L’alleanza antiterrosimo «islamica» dell’Arabia Saudita
15/12/2015 di Mazzetta
Con una mossa inusuale il ministro della difesa saudita, nonché figlio dell’attuale re,
L’ARABIA SAUDITA E L’ALLEANZA ISLAMICA CONTRO IL TERRORISMO –
La coalizione presentata ieri dai sauditi sembra un po’ quella approntata per fare la guerra in Yemen, un lungo elenco di paesi tra i quali ben pochi porteranno acqua al nuovo progetto, che più che altro sembra inteso ad allontanare da Riad l’accusa di essere fattore destabilizzante nella regione e fin troppo vicina ai fanatici, siano i qaedisti o gli uomini del califfato. La coalizione infatti comprende, oltre all’Arabia Saudita: Bahrein, Bangladesh, Benin, Chad, Comoros, Costa d’Avorio, Gibuti, Egitto, Gabon, Guinea, Giordania, Kuwait, Libano, Libia, Malaysia, Maldives, Mali, Marocco, Mauritania, Niger, Nigeria, Pakistan, Palestina, Qatar, Senegal, Sierra Leone, Somalia, Sudan, Togo, Tunisia, Turchia, Emirati Arabi Uniti e Yemen.
A COSA SERVE L’ALLEANZA –
Scopo ufficiale della coalizione è quella di combattere «tutti i terrorismo» e non già solo l’ISIS, il che ha lasciato perplessi molti osservatori, perché per i sauditi sono «terroristi» tutti i movimenti armati vicini a Teheran e perché di recente tra i «terroristi» in Arabia Saudita hanno aggiunto anche gli atei. L’Iran infatti non partecipa all’alleanza, come non vi partecipano l’Iraq e la Siria di Assad o gli «stan» asiatici rimasti saldamente nell’orbita russa, a dimostrazione che la coalizione serve scopi politici più che al reale contrasto al terrorismo, tanto che la maggior parte dei coalizzati sono paesi senza risorse che dipendono anche dalla generosità dei sauditi. Sauditi che hanno in odio gli iraniani, ma che escludendo gli sciiti s’allineano ancora di più alle politiche dell’ISIS.

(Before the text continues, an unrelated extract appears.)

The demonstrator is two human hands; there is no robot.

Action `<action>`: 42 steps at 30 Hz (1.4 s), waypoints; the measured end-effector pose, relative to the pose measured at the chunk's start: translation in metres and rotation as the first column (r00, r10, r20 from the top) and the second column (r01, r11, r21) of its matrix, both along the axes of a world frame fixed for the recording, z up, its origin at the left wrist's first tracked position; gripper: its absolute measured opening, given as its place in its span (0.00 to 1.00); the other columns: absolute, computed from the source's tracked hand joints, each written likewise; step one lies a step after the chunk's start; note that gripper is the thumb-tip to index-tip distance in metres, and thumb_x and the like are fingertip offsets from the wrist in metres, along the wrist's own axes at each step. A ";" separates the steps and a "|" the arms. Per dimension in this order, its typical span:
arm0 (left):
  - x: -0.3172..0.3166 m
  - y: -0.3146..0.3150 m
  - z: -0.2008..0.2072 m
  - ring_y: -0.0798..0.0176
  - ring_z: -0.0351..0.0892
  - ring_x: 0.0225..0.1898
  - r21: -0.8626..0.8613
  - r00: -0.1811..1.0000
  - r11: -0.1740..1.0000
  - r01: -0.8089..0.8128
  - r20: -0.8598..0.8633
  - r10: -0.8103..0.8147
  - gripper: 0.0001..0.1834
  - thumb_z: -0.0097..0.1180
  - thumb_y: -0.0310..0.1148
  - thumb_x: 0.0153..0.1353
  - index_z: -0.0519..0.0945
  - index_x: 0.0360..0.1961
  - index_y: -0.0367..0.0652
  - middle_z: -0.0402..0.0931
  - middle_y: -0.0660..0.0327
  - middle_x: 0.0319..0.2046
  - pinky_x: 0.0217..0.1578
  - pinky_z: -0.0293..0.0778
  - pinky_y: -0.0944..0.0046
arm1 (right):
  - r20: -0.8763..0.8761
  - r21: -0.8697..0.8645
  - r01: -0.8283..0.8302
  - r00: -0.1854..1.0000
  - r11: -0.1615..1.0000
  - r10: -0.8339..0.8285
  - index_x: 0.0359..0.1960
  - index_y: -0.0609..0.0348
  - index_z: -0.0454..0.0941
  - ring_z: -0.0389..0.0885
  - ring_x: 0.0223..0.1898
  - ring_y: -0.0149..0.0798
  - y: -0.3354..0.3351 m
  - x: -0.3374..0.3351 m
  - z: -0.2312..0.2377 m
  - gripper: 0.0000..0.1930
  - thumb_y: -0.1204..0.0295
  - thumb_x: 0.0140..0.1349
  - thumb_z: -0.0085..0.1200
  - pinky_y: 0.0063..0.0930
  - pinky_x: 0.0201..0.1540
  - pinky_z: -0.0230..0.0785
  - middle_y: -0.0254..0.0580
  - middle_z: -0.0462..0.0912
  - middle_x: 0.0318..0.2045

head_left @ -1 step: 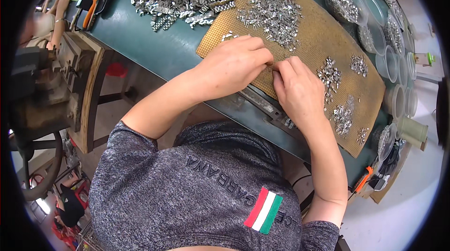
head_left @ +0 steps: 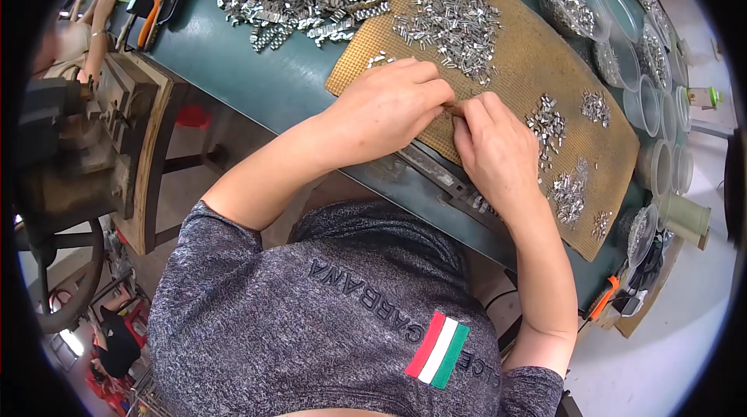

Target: The person arranges small metal components into a metal jig by hand, inserts the jig into a manual press machine, and turns the wheel to press them.

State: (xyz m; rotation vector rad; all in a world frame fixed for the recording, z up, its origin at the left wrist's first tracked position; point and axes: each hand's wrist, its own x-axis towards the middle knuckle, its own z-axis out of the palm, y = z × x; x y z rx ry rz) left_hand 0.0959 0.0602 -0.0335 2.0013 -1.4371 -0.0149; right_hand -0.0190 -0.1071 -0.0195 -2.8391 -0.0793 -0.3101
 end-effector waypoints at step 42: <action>-0.073 -0.038 -0.001 0.53 0.79 0.44 -0.154 0.928 0.928 0.339 -0.107 -0.357 0.11 0.68 0.26 0.55 0.84 0.40 0.42 0.80 0.60 0.41 0.43 0.76 0.57 | 0.044 0.238 0.218 0.971 0.946 -0.235 0.38 0.60 0.80 0.84 0.48 0.48 -0.018 -0.133 0.011 0.08 0.79 0.57 0.64 0.38 0.54 0.73 0.44 0.85 0.42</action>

LEGGI ANCHE: «Cara Pinotti, è legale vendere bombe all’Arabia Saudita?»
PROPAGANDA O AZIONI CON EFFETTI REALI? –
Come questa novità si possa tradurre sul campo non è chiaro, per ora Mohammed bin Salman ha spiegato solo che l’alleanza -non- riguarderà lo Yemen, dove sauditi ed alleati bombardano da 9 mesi per imporre un governo loro gradito, ma senza successi apparenti. I paesi più attivi nella lotta al terrorismo indicati nella lista sono già impegnati allo spasimo contro la minaccia portata dall’estremismo wahabita e non si capisce come l’alleanza potrebbe rivitalizzare questo impegno, tanto più che i sauditi non hanno dato segno di voler intervenire per bloccare i robusti finanziamenti che dal Golfo finiscono a molteplici organizzazioni terroristiche, né tarpare le ali alle numerose ONG che dal Pakistan all’Afghanistan finanziano le madrasse a discapito dell’educazione pubblica e secolare.